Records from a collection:
━━━━━━━━
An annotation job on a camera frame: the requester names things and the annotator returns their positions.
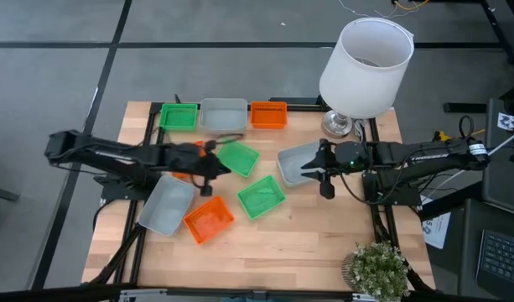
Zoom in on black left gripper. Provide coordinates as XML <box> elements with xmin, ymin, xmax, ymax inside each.
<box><xmin>167</xmin><ymin>143</ymin><xmax>232</xmax><ymax>178</ymax></box>

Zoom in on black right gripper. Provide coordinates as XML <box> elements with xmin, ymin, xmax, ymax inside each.
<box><xmin>299</xmin><ymin>138</ymin><xmax>372</xmax><ymax>181</ymax></box>

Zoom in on green mesh plastic basket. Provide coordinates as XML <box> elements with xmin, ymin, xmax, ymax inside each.
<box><xmin>236</xmin><ymin>174</ymin><xmax>288</xmax><ymax>221</ymax></box>
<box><xmin>215</xmin><ymin>140</ymin><xmax>262</xmax><ymax>179</ymax></box>
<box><xmin>158</xmin><ymin>102</ymin><xmax>199</xmax><ymax>133</ymax></box>

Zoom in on grey plastic bin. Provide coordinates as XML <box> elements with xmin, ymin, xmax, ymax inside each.
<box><xmin>276</xmin><ymin>140</ymin><xmax>324</xmax><ymax>188</ymax></box>
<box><xmin>198</xmin><ymin>97</ymin><xmax>249</xmax><ymax>135</ymax></box>
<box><xmin>137</xmin><ymin>174</ymin><xmax>196</xmax><ymax>237</ymax></box>

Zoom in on orange mesh plastic basket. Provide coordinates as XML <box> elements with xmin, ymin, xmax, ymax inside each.
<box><xmin>183</xmin><ymin>195</ymin><xmax>236</xmax><ymax>246</ymax></box>
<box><xmin>250</xmin><ymin>100</ymin><xmax>288</xmax><ymax>130</ymax></box>
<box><xmin>171</xmin><ymin>140</ymin><xmax>208</xmax><ymax>180</ymax></box>

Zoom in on silver lamp base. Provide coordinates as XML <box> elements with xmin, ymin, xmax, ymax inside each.
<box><xmin>321</xmin><ymin>109</ymin><xmax>356</xmax><ymax>139</ymax></box>

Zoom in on small potted plant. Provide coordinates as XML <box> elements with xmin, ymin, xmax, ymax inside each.
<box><xmin>341</xmin><ymin>241</ymin><xmax>412</xmax><ymax>302</ymax></box>

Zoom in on white printed paper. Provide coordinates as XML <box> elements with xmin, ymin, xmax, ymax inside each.
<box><xmin>422</xmin><ymin>211</ymin><xmax>452</xmax><ymax>251</ymax></box>

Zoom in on black floor bar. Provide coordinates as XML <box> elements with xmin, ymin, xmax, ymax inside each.
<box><xmin>444</xmin><ymin>102</ymin><xmax>488</xmax><ymax>113</ymax></box>

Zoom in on black side desk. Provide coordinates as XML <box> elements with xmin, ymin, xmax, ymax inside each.
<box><xmin>456</xmin><ymin>197</ymin><xmax>514</xmax><ymax>302</ymax></box>

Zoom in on black equipment case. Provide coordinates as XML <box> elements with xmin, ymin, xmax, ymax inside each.
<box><xmin>481</xmin><ymin>98</ymin><xmax>514</xmax><ymax>217</ymax></box>

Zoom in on white marker tag sheet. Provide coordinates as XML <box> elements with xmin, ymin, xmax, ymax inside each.
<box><xmin>496</xmin><ymin>112</ymin><xmax>514</xmax><ymax>132</ymax></box>

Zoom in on black keyboard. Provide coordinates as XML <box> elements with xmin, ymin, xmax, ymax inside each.
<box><xmin>475</xmin><ymin>228</ymin><xmax>514</xmax><ymax>299</ymax></box>

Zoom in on grey furniture foot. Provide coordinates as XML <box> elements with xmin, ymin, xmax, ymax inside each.
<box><xmin>0</xmin><ymin>184</ymin><xmax>21</xmax><ymax>203</ymax></box>

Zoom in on black stand legs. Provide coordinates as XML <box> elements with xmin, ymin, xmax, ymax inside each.
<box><xmin>478</xmin><ymin>0</ymin><xmax>514</xmax><ymax>64</ymax></box>

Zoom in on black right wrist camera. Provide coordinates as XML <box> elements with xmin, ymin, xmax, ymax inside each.
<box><xmin>318</xmin><ymin>170</ymin><xmax>336</xmax><ymax>200</ymax></box>

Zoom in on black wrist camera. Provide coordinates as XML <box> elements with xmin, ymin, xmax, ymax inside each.
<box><xmin>199</xmin><ymin>175</ymin><xmax>215</xmax><ymax>197</ymax></box>
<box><xmin>318</xmin><ymin>170</ymin><xmax>336</xmax><ymax>200</ymax></box>

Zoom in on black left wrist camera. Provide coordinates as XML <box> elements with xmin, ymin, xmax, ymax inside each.
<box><xmin>199</xmin><ymin>175</ymin><xmax>215</xmax><ymax>197</ymax></box>

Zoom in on white lamp cord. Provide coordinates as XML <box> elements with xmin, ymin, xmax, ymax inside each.
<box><xmin>351</xmin><ymin>118</ymin><xmax>369</xmax><ymax>143</ymax></box>

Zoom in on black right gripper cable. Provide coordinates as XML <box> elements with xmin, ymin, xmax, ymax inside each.
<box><xmin>338</xmin><ymin>161</ymin><xmax>408</xmax><ymax>206</ymax></box>

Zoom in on black aluminium table frame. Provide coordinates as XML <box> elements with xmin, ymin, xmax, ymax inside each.
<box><xmin>82</xmin><ymin>96</ymin><xmax>436</xmax><ymax>294</ymax></box>

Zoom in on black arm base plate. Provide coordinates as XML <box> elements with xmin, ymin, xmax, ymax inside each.
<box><xmin>92</xmin><ymin>174</ymin><xmax>157</xmax><ymax>202</ymax></box>
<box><xmin>361</xmin><ymin>170</ymin><xmax>422</xmax><ymax>207</ymax></box>

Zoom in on yellow cable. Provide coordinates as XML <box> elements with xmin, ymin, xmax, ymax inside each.
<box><xmin>433</xmin><ymin>128</ymin><xmax>487</xmax><ymax>143</ymax></box>

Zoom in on thin white floor wire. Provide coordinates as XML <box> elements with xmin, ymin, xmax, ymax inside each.
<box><xmin>337</xmin><ymin>0</ymin><xmax>413</xmax><ymax>18</ymax></box>

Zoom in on yellow floor wire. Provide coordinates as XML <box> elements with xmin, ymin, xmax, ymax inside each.
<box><xmin>392</xmin><ymin>0</ymin><xmax>430</xmax><ymax>12</ymax></box>

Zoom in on white cable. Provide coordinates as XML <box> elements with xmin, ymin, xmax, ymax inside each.
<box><xmin>423</xmin><ymin>128</ymin><xmax>514</xmax><ymax>198</ymax></box>

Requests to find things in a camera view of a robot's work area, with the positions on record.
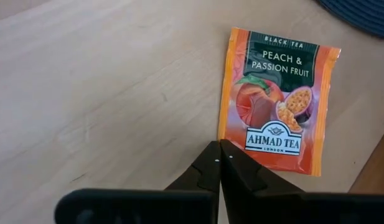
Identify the dark round plate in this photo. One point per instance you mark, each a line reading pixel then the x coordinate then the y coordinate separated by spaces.
pixel 363 14

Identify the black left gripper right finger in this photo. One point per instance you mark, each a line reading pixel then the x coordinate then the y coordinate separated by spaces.
pixel 266 205

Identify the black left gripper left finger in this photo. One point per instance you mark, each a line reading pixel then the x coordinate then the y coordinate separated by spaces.
pixel 179 205

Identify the orange peach tea packet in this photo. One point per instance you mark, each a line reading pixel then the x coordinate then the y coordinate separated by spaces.
pixel 272 102

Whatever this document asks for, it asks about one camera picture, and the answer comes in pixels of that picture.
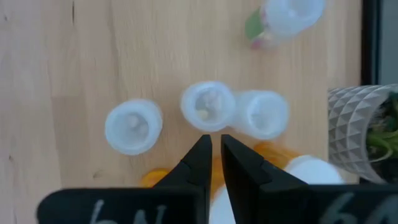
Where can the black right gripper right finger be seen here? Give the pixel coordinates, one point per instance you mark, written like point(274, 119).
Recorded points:
point(280, 205)

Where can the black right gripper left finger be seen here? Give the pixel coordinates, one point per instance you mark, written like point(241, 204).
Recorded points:
point(140, 205)

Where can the clear bottle with green label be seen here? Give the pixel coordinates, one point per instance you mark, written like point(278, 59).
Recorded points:
point(292, 15)

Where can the succulent in patterned white pot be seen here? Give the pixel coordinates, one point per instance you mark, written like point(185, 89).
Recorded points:
point(351, 124)

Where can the black aluminium table frame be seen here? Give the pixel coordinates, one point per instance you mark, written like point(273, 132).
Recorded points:
point(370, 40)

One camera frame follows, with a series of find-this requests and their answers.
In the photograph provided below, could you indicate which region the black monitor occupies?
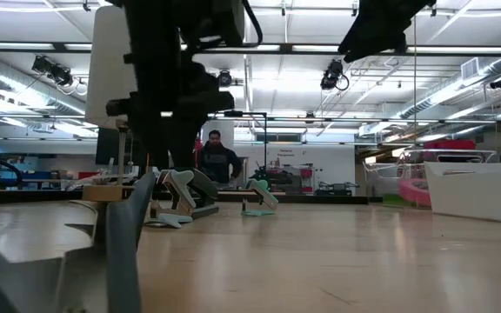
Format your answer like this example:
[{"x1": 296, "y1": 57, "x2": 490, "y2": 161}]
[{"x1": 95, "y1": 127, "x2": 147, "y2": 167}]

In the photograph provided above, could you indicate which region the person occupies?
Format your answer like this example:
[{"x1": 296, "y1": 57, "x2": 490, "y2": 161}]
[{"x1": 197, "y1": 129, "x2": 244, "y2": 184}]

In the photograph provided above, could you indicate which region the black aluminium table frame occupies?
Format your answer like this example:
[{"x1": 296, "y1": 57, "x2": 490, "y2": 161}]
[{"x1": 148, "y1": 190, "x2": 383, "y2": 205}]

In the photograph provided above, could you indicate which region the white plastic tray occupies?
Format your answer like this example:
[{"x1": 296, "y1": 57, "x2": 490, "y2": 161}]
[{"x1": 424, "y1": 143, "x2": 501, "y2": 226}]

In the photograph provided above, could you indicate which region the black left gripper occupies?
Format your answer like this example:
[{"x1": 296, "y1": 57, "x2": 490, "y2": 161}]
[{"x1": 105, "y1": 0, "x2": 237, "y2": 171}]

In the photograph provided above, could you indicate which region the teal staple remover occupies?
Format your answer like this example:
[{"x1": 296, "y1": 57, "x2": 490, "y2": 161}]
[{"x1": 240, "y1": 177, "x2": 280, "y2": 217}]

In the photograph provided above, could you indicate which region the silver ceiling air duct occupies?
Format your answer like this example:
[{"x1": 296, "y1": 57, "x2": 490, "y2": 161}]
[
  {"x1": 0, "y1": 51, "x2": 86, "y2": 117},
  {"x1": 400, "y1": 56, "x2": 501, "y2": 121}
]

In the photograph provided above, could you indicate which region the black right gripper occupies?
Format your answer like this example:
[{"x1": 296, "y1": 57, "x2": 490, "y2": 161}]
[{"x1": 337, "y1": 0, "x2": 437, "y2": 64}]

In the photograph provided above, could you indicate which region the clear plastic tape bin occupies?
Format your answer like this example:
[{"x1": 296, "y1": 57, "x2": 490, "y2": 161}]
[{"x1": 362, "y1": 148, "x2": 500, "y2": 210}]

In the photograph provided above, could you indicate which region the red box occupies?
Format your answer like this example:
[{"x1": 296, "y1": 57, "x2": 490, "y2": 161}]
[{"x1": 424, "y1": 139, "x2": 478, "y2": 151}]

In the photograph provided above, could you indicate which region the white shade wooden base lamp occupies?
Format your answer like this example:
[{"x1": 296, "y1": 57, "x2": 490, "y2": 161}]
[{"x1": 83, "y1": 4, "x2": 137, "y2": 202}]

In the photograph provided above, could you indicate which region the shelf with red bins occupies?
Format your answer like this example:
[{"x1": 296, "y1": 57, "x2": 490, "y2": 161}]
[{"x1": 267, "y1": 160, "x2": 315, "y2": 195}]

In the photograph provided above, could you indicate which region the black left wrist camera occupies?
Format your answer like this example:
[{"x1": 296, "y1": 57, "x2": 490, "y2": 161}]
[{"x1": 179, "y1": 0, "x2": 246, "y2": 48}]

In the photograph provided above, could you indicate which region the black equipment on bench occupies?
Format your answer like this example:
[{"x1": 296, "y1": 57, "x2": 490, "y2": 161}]
[{"x1": 315, "y1": 181, "x2": 360, "y2": 196}]

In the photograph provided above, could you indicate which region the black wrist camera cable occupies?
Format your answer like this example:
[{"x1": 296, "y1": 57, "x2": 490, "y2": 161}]
[{"x1": 239, "y1": 0, "x2": 264, "y2": 48}]

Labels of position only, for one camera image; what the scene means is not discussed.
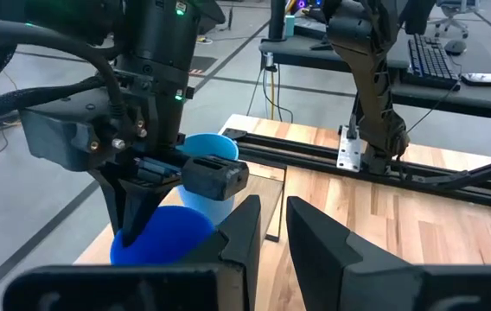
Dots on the black backlit keyboard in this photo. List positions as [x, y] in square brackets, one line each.
[429, 60]

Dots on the small teal box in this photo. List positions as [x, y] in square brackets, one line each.
[289, 26]

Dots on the dark grey desk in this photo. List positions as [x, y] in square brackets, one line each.
[466, 97]

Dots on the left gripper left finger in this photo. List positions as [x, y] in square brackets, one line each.
[245, 242]

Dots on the black monitor pole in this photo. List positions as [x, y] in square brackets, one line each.
[277, 19]

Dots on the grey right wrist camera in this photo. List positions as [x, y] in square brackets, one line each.
[68, 129]

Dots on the grey office chair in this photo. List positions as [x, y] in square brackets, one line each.
[455, 13]

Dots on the dark blue plastic mug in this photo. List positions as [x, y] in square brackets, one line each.
[167, 237]

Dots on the black smartphone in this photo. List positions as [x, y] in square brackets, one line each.
[489, 79]

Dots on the black aluminium table frame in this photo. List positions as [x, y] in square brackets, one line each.
[444, 185]

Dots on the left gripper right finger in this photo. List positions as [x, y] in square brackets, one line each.
[319, 259]

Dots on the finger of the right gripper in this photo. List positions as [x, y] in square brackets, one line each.
[105, 194]
[139, 211]

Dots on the silver mounting bracket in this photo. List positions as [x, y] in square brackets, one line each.
[349, 149]

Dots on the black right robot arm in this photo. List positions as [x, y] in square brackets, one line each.
[159, 39]

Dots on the light blue plastic cup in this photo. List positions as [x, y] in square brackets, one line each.
[211, 147]

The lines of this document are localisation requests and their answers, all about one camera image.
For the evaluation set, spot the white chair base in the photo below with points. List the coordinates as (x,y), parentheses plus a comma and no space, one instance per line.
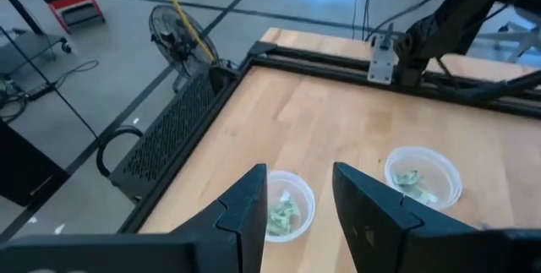
(513,32)

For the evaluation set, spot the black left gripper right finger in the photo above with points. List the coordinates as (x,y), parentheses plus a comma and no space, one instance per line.
(380,230)

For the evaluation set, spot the large clear plastic bowl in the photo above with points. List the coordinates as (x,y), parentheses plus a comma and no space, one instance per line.
(444,171)

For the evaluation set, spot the black rolling cart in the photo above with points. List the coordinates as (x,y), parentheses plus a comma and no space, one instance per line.
(29,49)

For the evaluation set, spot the green white snack packet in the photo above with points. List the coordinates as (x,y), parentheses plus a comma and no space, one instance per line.
(424,197)

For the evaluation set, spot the black floor cabinet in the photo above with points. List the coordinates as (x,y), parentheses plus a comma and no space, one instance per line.
(25,167)

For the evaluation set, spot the black perforated metal panel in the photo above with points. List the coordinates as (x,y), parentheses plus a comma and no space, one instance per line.
(169,133)

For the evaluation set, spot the black floor fan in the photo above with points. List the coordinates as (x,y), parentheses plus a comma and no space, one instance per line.
(179,40)

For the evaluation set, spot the small clear plastic container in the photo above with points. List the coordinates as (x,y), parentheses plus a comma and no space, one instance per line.
(302,197)

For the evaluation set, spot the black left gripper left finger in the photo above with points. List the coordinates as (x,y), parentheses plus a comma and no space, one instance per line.
(236,230)

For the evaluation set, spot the silver metal mounting bracket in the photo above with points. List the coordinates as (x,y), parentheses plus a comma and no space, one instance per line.
(382,61)

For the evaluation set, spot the red black rolling stool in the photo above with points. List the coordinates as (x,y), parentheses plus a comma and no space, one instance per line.
(72,4)

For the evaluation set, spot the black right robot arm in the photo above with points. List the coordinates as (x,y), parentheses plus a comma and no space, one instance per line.
(460,11)

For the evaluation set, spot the pale green packet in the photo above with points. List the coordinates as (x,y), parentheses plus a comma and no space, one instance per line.
(286,197)
(406,178)
(282,219)

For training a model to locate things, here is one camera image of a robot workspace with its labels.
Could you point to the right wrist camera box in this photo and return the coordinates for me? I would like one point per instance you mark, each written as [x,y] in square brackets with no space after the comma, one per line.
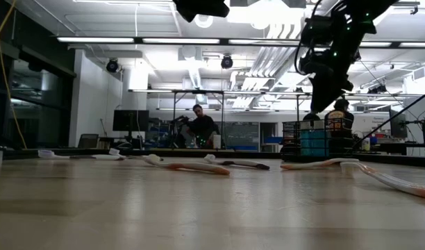
[316,31]

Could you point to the black computer monitor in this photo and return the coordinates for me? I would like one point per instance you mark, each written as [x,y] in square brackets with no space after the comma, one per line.
[131,121]
[398,125]

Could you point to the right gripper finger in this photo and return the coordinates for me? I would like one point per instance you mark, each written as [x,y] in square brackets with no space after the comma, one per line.
[325,93]

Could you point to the white paper roll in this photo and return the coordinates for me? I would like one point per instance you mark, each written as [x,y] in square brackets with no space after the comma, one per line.
[217,141]

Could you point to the ceiling light strip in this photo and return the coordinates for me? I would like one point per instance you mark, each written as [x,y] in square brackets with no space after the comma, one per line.
[375,44]
[417,44]
[181,40]
[94,40]
[261,41]

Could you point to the purple white toothbrush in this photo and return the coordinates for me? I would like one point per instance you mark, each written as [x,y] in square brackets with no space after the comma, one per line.
[46,154]
[114,151]
[240,162]

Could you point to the orange white toothbrush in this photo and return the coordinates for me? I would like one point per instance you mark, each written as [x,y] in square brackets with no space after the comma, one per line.
[198,168]
[313,163]
[389,180]

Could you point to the black rack frame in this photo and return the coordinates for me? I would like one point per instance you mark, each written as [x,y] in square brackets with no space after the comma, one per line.
[198,92]

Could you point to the teal toothpaste tube white cap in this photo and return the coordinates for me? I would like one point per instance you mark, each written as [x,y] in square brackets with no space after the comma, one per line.
[322,142]

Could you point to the black ceiling spot light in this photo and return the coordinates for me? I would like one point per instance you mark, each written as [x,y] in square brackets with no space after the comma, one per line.
[112,66]
[226,62]

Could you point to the dark office chair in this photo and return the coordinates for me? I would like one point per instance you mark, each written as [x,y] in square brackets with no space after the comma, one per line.
[88,141]

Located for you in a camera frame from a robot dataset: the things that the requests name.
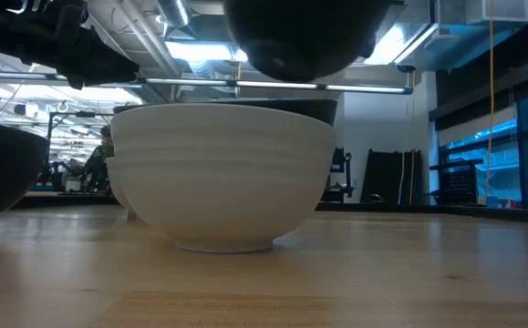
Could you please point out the black equipment cart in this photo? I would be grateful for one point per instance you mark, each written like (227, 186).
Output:
(338, 173)

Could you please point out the person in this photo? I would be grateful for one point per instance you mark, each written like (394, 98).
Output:
(95, 166)

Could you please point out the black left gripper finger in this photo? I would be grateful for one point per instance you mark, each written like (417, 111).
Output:
(108, 64)

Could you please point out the black leaning panel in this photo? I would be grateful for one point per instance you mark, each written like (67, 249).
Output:
(384, 175)

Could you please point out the small white box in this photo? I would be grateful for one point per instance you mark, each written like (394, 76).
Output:
(73, 184)

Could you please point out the dark ceiling security camera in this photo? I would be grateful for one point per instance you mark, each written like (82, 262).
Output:
(406, 68)

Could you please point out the black metal frame stand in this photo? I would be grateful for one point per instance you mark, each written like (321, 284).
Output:
(49, 136)

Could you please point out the black arched bracket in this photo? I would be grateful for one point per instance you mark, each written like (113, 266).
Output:
(375, 198)

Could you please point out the silver ventilation duct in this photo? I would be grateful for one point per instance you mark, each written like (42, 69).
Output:
(172, 11)

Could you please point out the white ceiling ventilation unit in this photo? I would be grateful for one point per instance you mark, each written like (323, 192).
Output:
(496, 11)

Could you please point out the black pegboard panel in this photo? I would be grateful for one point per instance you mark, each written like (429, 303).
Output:
(459, 184)

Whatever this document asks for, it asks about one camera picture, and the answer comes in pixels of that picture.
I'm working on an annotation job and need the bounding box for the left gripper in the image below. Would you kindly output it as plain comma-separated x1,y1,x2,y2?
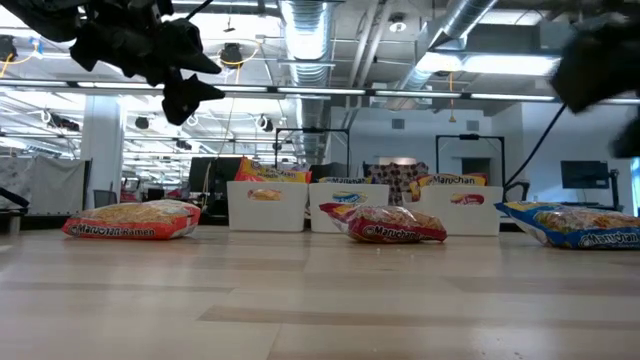
68,0,227,127

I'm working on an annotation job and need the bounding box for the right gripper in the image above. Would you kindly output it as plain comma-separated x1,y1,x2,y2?
549,13,640,159

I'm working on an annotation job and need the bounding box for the blue Maruchan soy ramen pack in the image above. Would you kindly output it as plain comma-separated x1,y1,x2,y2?
493,200,640,251
317,175,374,185

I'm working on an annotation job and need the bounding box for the orange Maruchan chicken ramen pack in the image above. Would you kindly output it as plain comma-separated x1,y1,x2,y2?
233,156,313,185
61,199,202,241

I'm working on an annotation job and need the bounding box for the black monitor on stand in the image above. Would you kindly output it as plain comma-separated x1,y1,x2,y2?
559,159,621,209

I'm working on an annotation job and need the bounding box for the black computer monitor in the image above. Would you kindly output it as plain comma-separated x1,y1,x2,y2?
187,155,244,217

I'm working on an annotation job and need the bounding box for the white pillar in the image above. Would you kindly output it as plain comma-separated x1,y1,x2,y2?
81,94,125,211

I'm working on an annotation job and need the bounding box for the long white light bar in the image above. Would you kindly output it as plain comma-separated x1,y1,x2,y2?
0,78,640,105

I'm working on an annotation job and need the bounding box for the grey office chair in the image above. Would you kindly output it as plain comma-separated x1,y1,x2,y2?
92,188,120,210

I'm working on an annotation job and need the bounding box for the rectangular ceiling light panel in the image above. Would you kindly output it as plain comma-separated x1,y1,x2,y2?
417,49,561,76

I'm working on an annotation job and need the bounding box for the white plastic bin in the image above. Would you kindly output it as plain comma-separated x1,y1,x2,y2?
308,182,391,235
226,180,310,234
402,184,505,237

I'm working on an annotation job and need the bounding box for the grey fabric partition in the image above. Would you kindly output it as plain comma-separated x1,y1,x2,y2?
0,154,92,217

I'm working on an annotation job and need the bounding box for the dotted patterned cloth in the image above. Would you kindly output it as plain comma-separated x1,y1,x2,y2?
366,160,430,206

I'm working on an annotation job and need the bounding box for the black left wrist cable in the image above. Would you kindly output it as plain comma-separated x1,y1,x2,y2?
184,0,217,21

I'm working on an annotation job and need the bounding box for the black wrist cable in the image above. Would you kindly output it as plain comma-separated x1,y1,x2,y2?
184,0,217,21
502,102,569,190

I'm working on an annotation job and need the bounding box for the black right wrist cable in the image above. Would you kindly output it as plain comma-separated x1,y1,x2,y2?
502,102,569,190

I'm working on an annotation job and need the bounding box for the silver round ventilation duct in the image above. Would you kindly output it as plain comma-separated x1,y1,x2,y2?
387,0,501,111
278,0,335,166

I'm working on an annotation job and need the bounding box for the black gantry frame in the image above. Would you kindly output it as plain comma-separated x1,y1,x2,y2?
434,133,507,189
273,127,351,171

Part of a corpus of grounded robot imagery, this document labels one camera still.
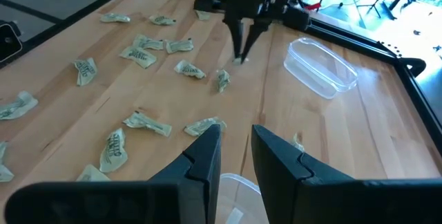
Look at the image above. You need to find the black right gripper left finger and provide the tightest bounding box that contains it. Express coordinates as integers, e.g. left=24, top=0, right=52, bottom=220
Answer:
left=4, top=124, right=222, bottom=224

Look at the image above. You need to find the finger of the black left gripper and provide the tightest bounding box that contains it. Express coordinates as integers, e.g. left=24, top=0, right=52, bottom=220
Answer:
left=193, top=0, right=244, bottom=58
left=242, top=8, right=311, bottom=61

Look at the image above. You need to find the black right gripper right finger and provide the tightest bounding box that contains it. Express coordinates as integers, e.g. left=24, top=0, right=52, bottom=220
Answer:
left=251, top=124, right=442, bottom=224

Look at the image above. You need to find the clear round plastic cup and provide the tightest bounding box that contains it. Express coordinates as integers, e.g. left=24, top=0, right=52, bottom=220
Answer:
left=219, top=172, right=269, bottom=224

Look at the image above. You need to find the clear oblong plastic container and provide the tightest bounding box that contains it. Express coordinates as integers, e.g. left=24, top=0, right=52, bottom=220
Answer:
left=282, top=37, right=359, bottom=100

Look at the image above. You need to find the black table-level camera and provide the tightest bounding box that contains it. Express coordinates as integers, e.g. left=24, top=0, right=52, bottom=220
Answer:
left=0, top=19, right=23, bottom=62

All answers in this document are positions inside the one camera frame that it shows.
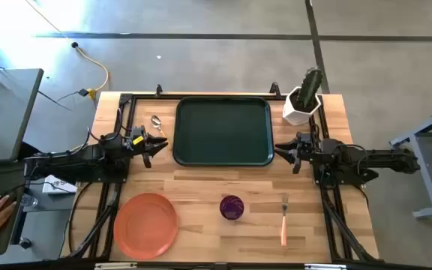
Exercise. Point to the green cactus plant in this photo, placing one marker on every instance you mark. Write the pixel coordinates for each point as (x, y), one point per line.
(309, 88)

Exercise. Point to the orange plastic plate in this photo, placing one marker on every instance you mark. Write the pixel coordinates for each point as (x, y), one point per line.
(145, 227)

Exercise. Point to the yellow sticker label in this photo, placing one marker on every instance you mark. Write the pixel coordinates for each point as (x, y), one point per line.
(138, 140)

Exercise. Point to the white printed booklet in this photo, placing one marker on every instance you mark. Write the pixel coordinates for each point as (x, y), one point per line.
(56, 185)

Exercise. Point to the black desk caster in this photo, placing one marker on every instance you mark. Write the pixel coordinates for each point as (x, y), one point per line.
━━━━━━━━
> _Work item_: Starting with the line above that holds "Where can the clear" and stopping with the line that holds "In the photograph provided below, could", reproduce each line exactly, omitting all other lines.

> _Exercise response_:
Where can the clear bottle with green label be seen here? Give the pixel coordinates, one point per instance you mark, written like point(278, 59).
Recorded points:
point(292, 15)

Where can the succulent in patterned white pot be seen here? Give the pixel coordinates, one point per instance you mark, written like point(185, 89).
Recorded points:
point(351, 124)

Where can the black aluminium table frame be seen here? Give the pixel coordinates, one point per instance you mark, written like point(273, 132).
Recorded points:
point(370, 40)

One camera frame follows, with a series of find-this requests and their answers.
In the photograph provided below, could you indicate which region the black monitor occupies?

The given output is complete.